Mais ce qui apparaît comme incroyable, c'est la mise en image du film avec aux commandes un directeur de la photographie loin d'être un débutant (Alejandro Alonso Garcia). Outre l'impression qu'un filtre atténue la perception de ce qu'a pu capter la caméra, le film baigne quasi continuellement dans une brume artificielle et adopte souvent des effets de surexposition. Il est probable que l'envie était à ce moment-là d'offrir une sorte d'aspect d'un autre monde pour des décors peut-être jugés un peu trop communs. Pas mal de plans, un coucher de soleil par exemple, sont dénués de brume ou même de filtre, ce qui tendrait à nous conforter dans cette idée d'une approche esthétique. Mais au final cela a de quoi surprendre puisque l'on a bien du mal à discerner ce qui se déroule à l'écran dans une grande partie du film. A un tel point gênant que le film se traîne à présent la réputation d'être totalement flou, ce qui est à vrai dire un peu faux.

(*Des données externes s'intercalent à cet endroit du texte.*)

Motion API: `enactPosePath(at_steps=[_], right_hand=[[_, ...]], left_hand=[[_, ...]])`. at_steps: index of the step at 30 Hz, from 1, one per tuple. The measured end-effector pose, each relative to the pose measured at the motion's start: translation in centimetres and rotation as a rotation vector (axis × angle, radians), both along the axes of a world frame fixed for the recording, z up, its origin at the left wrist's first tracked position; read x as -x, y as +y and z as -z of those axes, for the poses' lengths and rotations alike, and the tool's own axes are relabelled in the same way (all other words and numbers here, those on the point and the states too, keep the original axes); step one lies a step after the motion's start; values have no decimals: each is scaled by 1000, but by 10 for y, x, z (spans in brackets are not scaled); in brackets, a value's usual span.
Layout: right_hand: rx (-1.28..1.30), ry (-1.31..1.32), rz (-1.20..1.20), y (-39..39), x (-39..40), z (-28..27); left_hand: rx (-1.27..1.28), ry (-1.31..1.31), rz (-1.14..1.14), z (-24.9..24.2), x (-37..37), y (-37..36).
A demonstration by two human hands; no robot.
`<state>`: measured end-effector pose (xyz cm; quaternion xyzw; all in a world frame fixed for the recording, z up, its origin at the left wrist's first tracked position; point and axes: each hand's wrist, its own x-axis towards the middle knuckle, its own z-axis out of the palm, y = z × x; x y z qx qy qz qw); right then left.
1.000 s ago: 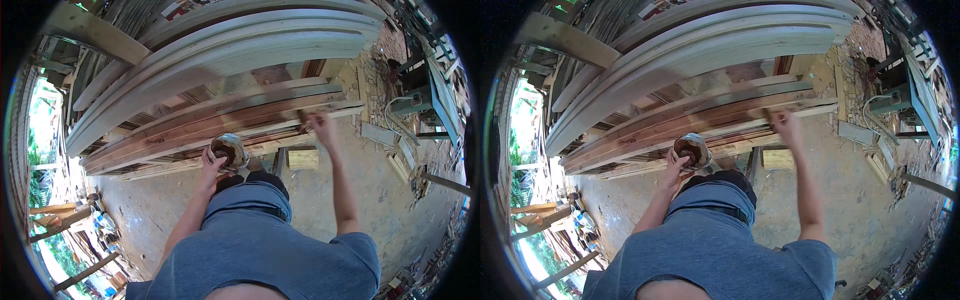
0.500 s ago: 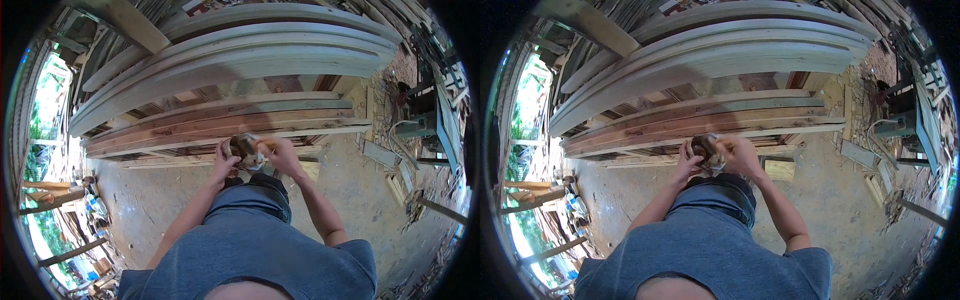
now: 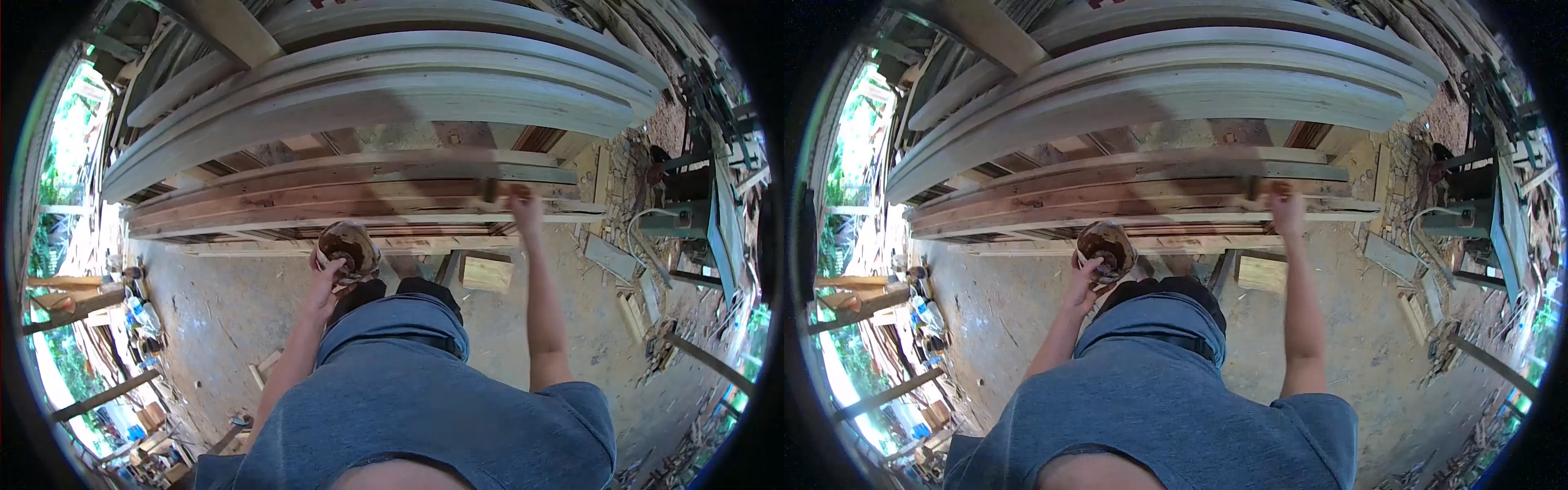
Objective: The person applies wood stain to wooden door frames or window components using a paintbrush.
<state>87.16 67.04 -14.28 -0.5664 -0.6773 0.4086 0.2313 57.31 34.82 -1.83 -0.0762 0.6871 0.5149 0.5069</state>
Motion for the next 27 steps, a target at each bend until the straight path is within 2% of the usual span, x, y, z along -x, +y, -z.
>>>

Lucio Fulci réutilise Andrea Occhipinti qu'il avait déjà dirigé dans L'EVENTREUR DE NEW YORK pour lui donner le rôle de son héros candide mais la véritable tête d'affiche est Jorge Rivero. L'acteur mexicain s'est frayé un chemin en commençant à tourner dans des films de lutteurs masqués, il apparaît aux côtés de John Wayne (RIO LOBO) et continue vers l'Italie et l'Espagne, ce qui finit de l'imposer comme une véritable vedette des pays latins. Bien entendu, CONQUEST connaîtra une meilleure carrière dans les salles de cinéma mexicaines sur le seul nom de l'acteur, ce qui n'en sera pas de même dans les autres pays. En France, le film ne sortira finalement que directement en vidéo !

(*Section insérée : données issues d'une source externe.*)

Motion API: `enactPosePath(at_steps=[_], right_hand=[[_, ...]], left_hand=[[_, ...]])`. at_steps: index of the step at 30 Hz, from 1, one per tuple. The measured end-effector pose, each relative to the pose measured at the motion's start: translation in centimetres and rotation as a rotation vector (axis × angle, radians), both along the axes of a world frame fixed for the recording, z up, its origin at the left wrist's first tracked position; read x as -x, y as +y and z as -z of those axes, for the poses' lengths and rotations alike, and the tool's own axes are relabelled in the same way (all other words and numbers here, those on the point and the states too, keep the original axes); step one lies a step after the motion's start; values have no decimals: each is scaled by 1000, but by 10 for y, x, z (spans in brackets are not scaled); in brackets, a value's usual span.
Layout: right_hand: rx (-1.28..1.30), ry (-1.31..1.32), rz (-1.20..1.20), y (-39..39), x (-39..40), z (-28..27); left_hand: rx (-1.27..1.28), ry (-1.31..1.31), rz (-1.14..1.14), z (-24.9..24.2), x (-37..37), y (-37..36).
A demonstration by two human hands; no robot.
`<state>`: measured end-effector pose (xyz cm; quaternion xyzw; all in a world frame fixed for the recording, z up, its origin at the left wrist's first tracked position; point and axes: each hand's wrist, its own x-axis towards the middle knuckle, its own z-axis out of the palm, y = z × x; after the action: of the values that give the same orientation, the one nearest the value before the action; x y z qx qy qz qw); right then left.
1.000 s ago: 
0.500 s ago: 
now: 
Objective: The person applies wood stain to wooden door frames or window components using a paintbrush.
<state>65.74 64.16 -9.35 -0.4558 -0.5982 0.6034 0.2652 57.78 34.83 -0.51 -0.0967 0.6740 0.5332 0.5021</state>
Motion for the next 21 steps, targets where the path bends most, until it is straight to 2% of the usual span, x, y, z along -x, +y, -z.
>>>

Blue Underground distribue à présent CONQUEST dans une édition DVD commercialisée en même temps qu'un disque de L'ENFER DES ZOMBIES remasterisé. Le transfert de l'image de CONQUEST a du être un véritable cauchemar pour l'équipe de l'éditeur américain mais le résultat est parfaitement maîtrisé. Pourtant, entre la brume, un grain très prononcé et le filtre qui adoucit l'image plus que de raison, c'était la porte ouverte à d'énormes problèmes de compression. L'image du DVD retranscrit la vision très particulière du film sans gros soucis.

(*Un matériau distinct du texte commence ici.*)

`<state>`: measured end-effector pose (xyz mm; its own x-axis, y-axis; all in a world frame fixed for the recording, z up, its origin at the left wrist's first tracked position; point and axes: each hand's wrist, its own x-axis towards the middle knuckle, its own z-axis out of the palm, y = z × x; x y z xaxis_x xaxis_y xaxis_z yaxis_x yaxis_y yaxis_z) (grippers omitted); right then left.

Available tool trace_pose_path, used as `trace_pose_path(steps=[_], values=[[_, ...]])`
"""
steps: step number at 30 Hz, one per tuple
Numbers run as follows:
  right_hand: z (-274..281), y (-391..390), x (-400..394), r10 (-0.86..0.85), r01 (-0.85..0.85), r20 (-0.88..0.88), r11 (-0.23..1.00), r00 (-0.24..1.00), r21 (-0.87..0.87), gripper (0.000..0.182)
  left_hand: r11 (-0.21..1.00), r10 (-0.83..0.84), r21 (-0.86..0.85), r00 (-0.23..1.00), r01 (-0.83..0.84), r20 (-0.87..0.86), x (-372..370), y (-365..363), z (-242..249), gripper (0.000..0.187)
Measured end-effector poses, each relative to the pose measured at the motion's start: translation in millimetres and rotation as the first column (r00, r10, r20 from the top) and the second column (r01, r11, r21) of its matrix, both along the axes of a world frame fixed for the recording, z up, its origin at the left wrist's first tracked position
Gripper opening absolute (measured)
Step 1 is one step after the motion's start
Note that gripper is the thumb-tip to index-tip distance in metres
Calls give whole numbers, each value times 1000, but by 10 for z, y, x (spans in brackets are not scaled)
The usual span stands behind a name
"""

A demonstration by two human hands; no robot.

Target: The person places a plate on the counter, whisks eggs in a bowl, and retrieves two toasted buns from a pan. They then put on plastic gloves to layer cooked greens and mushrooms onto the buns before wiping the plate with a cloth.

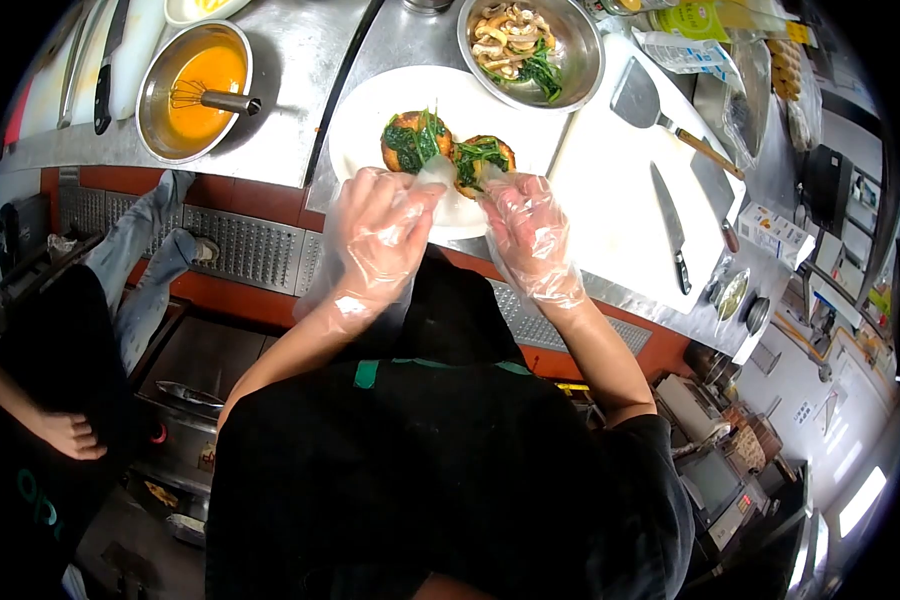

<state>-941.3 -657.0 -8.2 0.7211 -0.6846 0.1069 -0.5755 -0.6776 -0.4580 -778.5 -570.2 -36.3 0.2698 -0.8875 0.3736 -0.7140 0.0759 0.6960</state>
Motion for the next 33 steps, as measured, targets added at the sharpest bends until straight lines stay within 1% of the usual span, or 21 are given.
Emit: trace_pose_path(steps=[1,2,4,5,8,9,11,14,16,18,19,21,22,24,26,27,28,29,30,31,33], values=[[10,-5,-24,19,-22,-71,999,997,-38,34,1000,-13,17,1000,13,11,-18,-26,51,27],[-14,-9,-47,17,-20,-72,999,997,-38,34,1000,-15,17,1000,15,10,-45,-50,49,27],[-76,-21,-63,-12,12,1,992,1000,-129,29,996,-24,-89,999,28,49,-81,-126,21,28],[-76,-22,-63,-21,24,21,987,1000,-159,24,996,-21,-85,999,24,30,-125,-151,-23,26],[62,11,-20,-87,85,-20,993,996,-79,21,998,-55,-24,993,58,103,-145,-220,-21,21],[60,16,-7,-90,88,-20,993,996,-79,21,998,-55,42,990,50,128,-171,-241,-66,19],[56,33,2,8,-13,-60,996,998,-83,20,996,-73,63,988,65,133,-178,-237,-121,18],[-133,22,-62,-37,19,-133,990,990,-137,21,993,-90,85,988,79,128,-169,-211,-186,18],[0,23,-23,-55,39,-117,990,992,-137,20,993,-87,85,989,78,115,-159,-211,-176,19],[188,21,10,-27,28,-103,999,994,17,19,995,-84,61,991,78,102,-152,-211,-84,20],[198,18,-6,-28,30,-106,999,994,16,19,995,-86,59,991,80,100,-149,-200,-49,20],[226,-47,-55,25,-24,28,1000,999,-5,18,993,-118,7,992,118,37,-118,-194,6,24],[284,-174,-64,0,-4,169,1000,986,24,19,993,-115,-2,993,115,36,-103,-204,22,24],[474,-517,-62,-155,158,51,985,987,-67,17,978,-115,-169,992,122,51,-71,-154,55,28],[448,-1070,-49,-1,-37,-126,954,992,-299,15,982,-98,-156,992,109,80,-27,-90,75,32],[341,-1266,73,-120,35,-343,969,932,-243,18,985,-71,-154,994,84,84,11,-81,125,33],[235,-1411,204,-213,121,-546,972,810,-201,23,987,-46,-150,995,59,88,52,-65,192,34],[131,-1494,311,-211,118,-542,972,814,-203,23,993,-39,-111,996,48,84,110,-56,303,30],[3,-1537,401,-217,91,-616,969,758,-229,24,993,-33,-110,996,43,88,159,-25,333,30],[-131,-1580,463,-222,60,-684,966,695,-252,26,999,5,-50,995,0,103,210,13,348,27],[-482,-1729,436,-207,48,-685,969,698,-243,24,994,38,98,981,-58,191,289,24,564,21]])
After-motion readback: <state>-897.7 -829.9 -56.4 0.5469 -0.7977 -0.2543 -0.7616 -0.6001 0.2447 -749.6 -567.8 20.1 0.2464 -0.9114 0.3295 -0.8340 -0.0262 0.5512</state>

Seule la piste anglaise est disponible et le disque ne contient aucun sous-titrage. Mixée en Dolby Stéréo à l'origine, elle ne fait pas d'étincelles. Blue Underground n'y a manifestement pas touché et s'il y a une véritable dynamique sur l'embarrassante musique de Claudio Simonetti, le reste de l'action semble entièrement localisée sur les enceintes avant alors que certains dialogues sont plus ou moins difficile à cerner, particulièrement le prologue du film ou les hommes loups.
La partie des suppléments n'a rien d'une orgie mais s'avère plutôt satisfaisante. On peut y découvrir la bande-annonce du film accompagnée d'une bio/filmographie de Lucio Fulci (la même que sur l'édition américaine de L'ENFER DES ZOMBIES ou de 4 DE L'APOCALYPSE). Blue Underground ajoute aussi une galerie de photos réparties en plusieurs sections et qui a sûrement nécessité un minimum de recherche (affiches, photos d'exploitations…).
Ce film de Lucio Fulci n'est certainement pas son œuvre la plus réussie et Blue Underground en est conscient. L'éditeur assure tout de même une retranscription audio/vidéo de qualité et une part de suppléments limités. CONQUEST se paye donc un transfert de référence à destination des amoureux hardcore de Lucio Fulci ou des curieux voulant découvrir cette œuvrette d'Héroïc Fantasy.